Code from Interval.java:
See the whole file.

/** Quiz: Anyone can come up with a JUnit test to generate
 * {@link NullPointerException} directly from the code of 
 * the <code>Interval</code> class?
 *
 * @author Jaroslav Tulach <jaroslav.tulach@apidesign.org>
 */
public final class Interval {
    private final Date from, to;
 
    /** Constructs interval between two dates.
     * 
     * @param from the 'sooner' date
     * @param to the 'later' date
     * @throws IllegalArgumentException 
     *      if <code>from</code> is not less then <code>to</code>
     */
    public Interval(Date from, Date to) {
        if (from == null) {
            throw new IllegalArgumentException("'from' cannot be null!");
        }
        if (to == null) {
            throw new IllegalArgumentException("'to' cannot be null!");
        }
        // shield us from Date's mutability
        this.from = (Date) from.clone();
        this.to = (Date)to.clone();
        if (from.compareTo(to) >= 0) {
            throw new IllegalArgumentException(
                "'from' must be lower than 'to'!"
            );
        }
    }
 
    /** The length of the interval in milliseconds 
     * 
     * @return amount of milliseconds between 'from' and 'to' dates.
     */
    public long getLength() {
        return to.getTime() - from.getTime();
    }
}
 

I tried to follow all the good advices of TheAPIBook. I made the class final, I check for wrong arguments. My internal state is immutable. I guard myself against mutability of Date. Is it really bullet proof code?

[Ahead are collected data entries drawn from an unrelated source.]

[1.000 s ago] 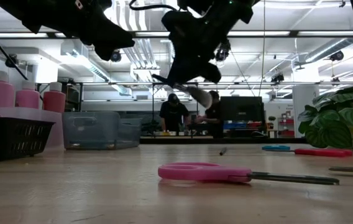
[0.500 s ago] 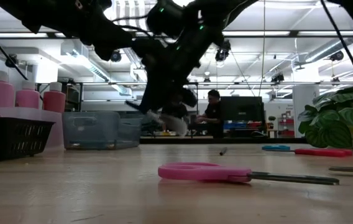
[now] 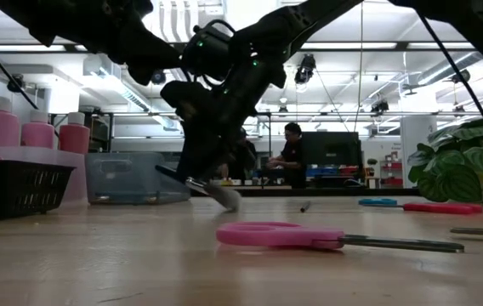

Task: Pick & Place Paint Supplies
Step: Put the black brush into the black bin

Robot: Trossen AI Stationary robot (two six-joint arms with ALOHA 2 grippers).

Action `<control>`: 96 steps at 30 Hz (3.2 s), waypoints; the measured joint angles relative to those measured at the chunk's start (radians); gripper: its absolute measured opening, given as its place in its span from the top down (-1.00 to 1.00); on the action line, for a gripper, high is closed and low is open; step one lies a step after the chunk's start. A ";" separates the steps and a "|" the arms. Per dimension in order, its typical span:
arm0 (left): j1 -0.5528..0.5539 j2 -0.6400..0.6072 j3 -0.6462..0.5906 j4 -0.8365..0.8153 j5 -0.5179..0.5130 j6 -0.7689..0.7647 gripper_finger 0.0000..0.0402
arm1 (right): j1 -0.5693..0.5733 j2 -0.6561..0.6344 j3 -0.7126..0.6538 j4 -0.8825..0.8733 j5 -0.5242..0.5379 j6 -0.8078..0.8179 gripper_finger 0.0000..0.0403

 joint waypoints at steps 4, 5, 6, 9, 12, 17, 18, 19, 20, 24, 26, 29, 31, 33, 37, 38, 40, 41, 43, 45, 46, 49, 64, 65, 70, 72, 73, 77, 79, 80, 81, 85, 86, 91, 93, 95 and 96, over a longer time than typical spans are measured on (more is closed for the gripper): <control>0.000 0.001 0.000 -0.001 0.001 0.000 0.52 | 0.000 0.002 -0.002 -0.015 0.000 -0.003 0.74; 0.000 0.001 0.000 0.000 0.001 0.000 0.52 | 0.000 0.000 -0.003 -0.017 0.000 -0.005 0.74; 0.000 0.001 0.000 0.000 0.001 0.000 0.52 | 0.000 -0.001 -0.003 -0.019 0.000 -0.006 0.74; 0.000 0.001 0.000 0.003 0.001 0.001 0.52 | 0.000 -0.005 -0.002 -0.021 0.002 -0.006 0.74; 0.000 0.001 0.000 0.005 0.001 0.001 0.52 | 0.000 -0.005 0.005 -0.023 0.003 -0.008 0.74; 0.000 0.001 0.000 0.007 0.001 0.001 0.52 | 0.000 -0.005 0.006 -0.022 0.003 -0.011 0.74; 0.000 0.001 0.000 0.007 0.001 0.001 0.52 | 0.000 -0.005 0.006 -0.022 0.003 -0.012 0.74; 0.000 0.001 0.000 0.007 0.001 0.001 0.52 | 0.000 -0.006 0.006 -0.022 0.004 -0.011 0.74; 0.000 0.001 0.000 0.007 0.001 0.001 0.52 | 0.000 -0.006 0.006 -0.021 0.007 -0.010 0.74; 0.000 0.001 0.001 0.007 0.001 0.001 0.52 | 0.000 -0.006 0.006 -0.019 0.011 -0.007 0.74; 0.000 0.001 0.001 0.007 0.001 0.002 0.52 | 0.000 -0.006 0.006 -0.019 0.011 -0.004 0.74; 0.000 0.001 0.001 0.007 0.001 0.002 0.52 | 0.000 -0.006 0.006 -0.019 0.011 -0.003 0.74; 0.000 0.001 0.001 0.007 0.001 0.003 0.52 | 0.000 -0.006 0.006 -0.018 0.011 -0.001 0.74; 0.000 0.001 0.001 0.006 0.001 0.003 0.52 | 0.000 -0.007 0.006 -0.018 0.011 -0.001 0.74; 0.000 0.001 0.001 0.006 0.001 0.004 0.52 | 0.001 -0.007 0.006 -0.018 0.011 -0.001 0.71; 0.000 0.001 0.001 0.005 0.001 0.004 0.52 | 0.001 -0.007 0.006 -0.018 0.011 -0.001 0.69; 0.000 0.000 0.002 -0.004 0.001 0.004 0.52 | 0.001 -0.007 0.006 -0.018 0.011 0.000 0.61; 0.000 0.000 0.002 -0.011 0.002 0.004 0.52 | 0.001 -0.007 0.006 -0.018 0.011 -0.001 0.57; 0.000 0.000 0.003 -0.025 0.002 0.004 0.52 | 0.001 -0.007 0.006 -0.019 0.011 0.003 0.47; 0.000 0.000 0.003 -0.039 0.002 0.004 0.52 | 0.001 -0.007 0.006 -0.017 0.011 0.004 0.38; 0.000 0.000 0.003 -0.046 0.002 0.004 0.52 | 0.001 -0.007 0.006 -0.017 0.011 0.004 0.34; 0.000 0.000 0.003 -0.058 0.002 0.004 0.52 | 0.001 -0.007 0.006 -0.017 0.011 0.003 0.22; 0.000 0.000 0.003 -0.074 0.002 0.004 0.52 | 0.001 -0.013 0.006 -0.021 0.011 0.011 -0.08; 0.000 0.000 0.003 -0.074 0.002 0.004 0.52 | 0.001 -0.019 0.005 -0.022 0.011 0.005 -0.08; 0.000 0.000 0.003 -0.076 0.002 0.004 0.52 | 0.008 -0.080 -0.024 0.011 0.076 -0.032 -0.08; 0.000 0.001 0.003 -0.081 0.002 0.004 0.52 | 0.012 -0.109 -0.044 0.016 0.115 -0.050 -0.08; 0.000 0.001 0.002 -0.084 0.002 0.003 0.52 | 0.013 -0.127 -0.063 0.017 0.123 -0.054 -0.08; 0.000 0.001 0.002 -0.094 0.002 0.003 0.52 | 0.018 -0.222 -0.167 0.063 0.167 -0.063 -0.08; 0.000 0.001 0.002 -0.099 0.002 0.003 0.52 | 0.020 -0.285 -0.250 0.132 0.194 -0.061 -0.08; 0.000 0.001 0.002 -0.101 0.002 0.003 0.52 | 0.022 -0.319 -0.300 0.182 0.204 -0.060 -0.08; 0.000 0.001 0.002 -0.102 0.002 0.003 0.52 | 0.024 -0.356 -0.357 0.241 0.217 -0.059 -0.08; 0.000 0.001 0.002 -0.118 0.002 0.003 0.52 | 0.031 -0.502 -0.588 0.510 0.257 -0.070 -0.08; 0.000 0.001 0.002 -0.119 0.001 0.003 0.52 | 0.031 -0.538 -0.642 0.565 0.258 -0.080 -0.08; 0.000 0.001 0.002 -0.119 0.002 0.001 0.52 | 0.032 -0.725 -0.882 0.729 0.269 -0.169 -0.08; 0.000 0.001 0.002 -0.119 0.001 0.001 0.52 | 0.037 -0.796 -0.967 0.771 0.291 -0.199 -0.08; 0.000 0.001 0.002 -0.121 0.001 0.001 0.52 | 0.038 -0.858 -1.043 0.819 0.308 -0.208 -0.08; 0.000 0.001 0.002 -0.124 0.002 0.002 0.52 | 0.038 -0.884 -1.076 0.845 0.311 -0.208 -0.08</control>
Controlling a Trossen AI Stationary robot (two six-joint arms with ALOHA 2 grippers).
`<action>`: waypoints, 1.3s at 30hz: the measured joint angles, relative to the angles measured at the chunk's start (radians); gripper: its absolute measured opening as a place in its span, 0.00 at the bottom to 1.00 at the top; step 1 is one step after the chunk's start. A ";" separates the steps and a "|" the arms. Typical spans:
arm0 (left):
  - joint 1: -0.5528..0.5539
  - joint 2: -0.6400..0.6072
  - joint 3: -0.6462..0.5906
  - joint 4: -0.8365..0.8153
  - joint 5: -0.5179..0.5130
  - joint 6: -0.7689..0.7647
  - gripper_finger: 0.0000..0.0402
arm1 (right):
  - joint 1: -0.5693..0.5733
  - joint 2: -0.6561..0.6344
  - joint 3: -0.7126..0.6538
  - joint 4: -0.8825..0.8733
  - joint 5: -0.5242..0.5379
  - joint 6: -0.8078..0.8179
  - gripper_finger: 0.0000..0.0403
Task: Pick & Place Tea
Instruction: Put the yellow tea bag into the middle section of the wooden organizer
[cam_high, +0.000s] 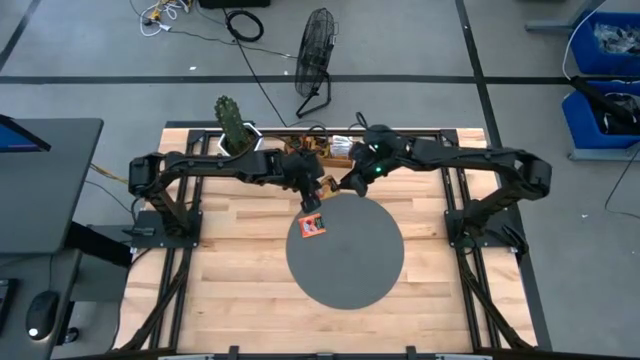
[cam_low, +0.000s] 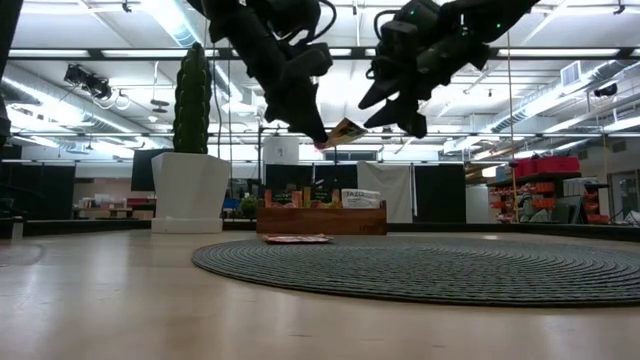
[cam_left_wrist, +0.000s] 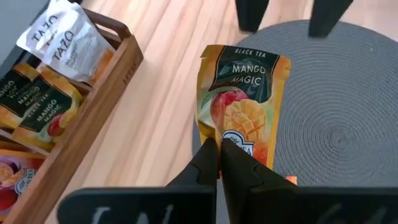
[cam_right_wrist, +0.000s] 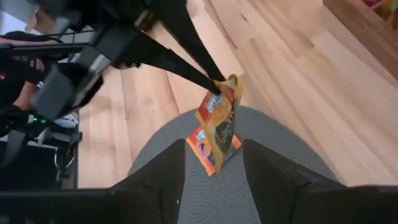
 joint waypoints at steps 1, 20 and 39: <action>0.000 0.000 0.000 0.004 -0.004 0.000 0.02 | 0.002 0.005 0.000 0.002 0.000 0.000 0.42; -0.005 0.000 0.000 0.084 -0.008 -0.011 0.02 | 0.006 0.020 0.000 0.046 0.029 -0.004 0.20; -0.003 -0.062 0.000 -0.032 -0.005 -0.049 0.17 | -0.021 -0.015 0.000 0.030 0.063 -0.077 0.00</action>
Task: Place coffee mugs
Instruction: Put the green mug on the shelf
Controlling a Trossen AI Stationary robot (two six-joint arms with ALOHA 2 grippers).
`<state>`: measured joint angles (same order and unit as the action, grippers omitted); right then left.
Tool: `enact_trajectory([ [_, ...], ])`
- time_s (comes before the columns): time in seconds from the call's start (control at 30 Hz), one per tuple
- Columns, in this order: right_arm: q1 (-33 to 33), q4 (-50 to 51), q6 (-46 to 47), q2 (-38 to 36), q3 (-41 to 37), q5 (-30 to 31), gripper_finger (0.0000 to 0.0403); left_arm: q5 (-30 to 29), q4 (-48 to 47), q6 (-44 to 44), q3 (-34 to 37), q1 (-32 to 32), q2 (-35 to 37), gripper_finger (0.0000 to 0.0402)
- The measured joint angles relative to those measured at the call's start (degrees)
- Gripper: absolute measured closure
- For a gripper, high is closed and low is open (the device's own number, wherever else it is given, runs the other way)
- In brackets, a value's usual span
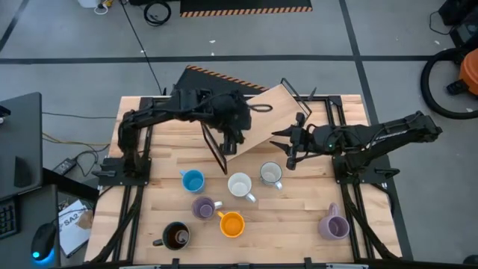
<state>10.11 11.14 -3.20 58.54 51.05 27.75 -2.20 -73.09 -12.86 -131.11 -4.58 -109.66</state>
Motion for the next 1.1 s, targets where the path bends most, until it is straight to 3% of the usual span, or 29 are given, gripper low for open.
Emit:
enact_trajectory([
  [0.17,1.1,0.0,0.0,-1.3,0.0,0.8,0.0265,-4.6,4.8,2.0,12.4,3.0,5.9,0.023],
  [0.47,0.8,-3.7,-2.9,2.4,0.0,-0.8,0.0265,-9.0,25.7,10.1,40.7,7.2,27.5,0.023],
  [0.67,-1.6,-8.9,-4.5,5.0,0.0,-2.3,0.0265,-13.1,34.0,14.6,54.0,8.1,37.6,0.023],
  [0.93,-6.1,-8.5,-4.1,10.0,4.0,-7.4,0.0265,-20.9,41.3,16.3,66.9,6.9,43.2,0.023],
  [1.1,-8.8,-3.1,-4.4,14.5,11.1,-9.8,0.0265,-21.2,46.0,13.7,72.3,5.6,43.1,0.023],
])
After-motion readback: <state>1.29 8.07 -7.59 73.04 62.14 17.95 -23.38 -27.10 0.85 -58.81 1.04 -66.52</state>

Indeed it is not. As about five people during my Paradoxes talk in Ostrava found out (and as few of you commented online), one can subclass Date and override clone method to return null:

Code from ExploitTest.java:
See the whole file.

private static class HackedDate extends Date {
    public HackedDate() {
    }
 
    public HackedDate(long date) {
        super(date);
    }
 
    @Override
    public Object clone() {
        return null;
    }
}
 

This is an interesting way to break many solid APIs. The trick has been invented by the HP guys when they played their HPAPIFest09. I am glad Ostrava discovered the magic as well.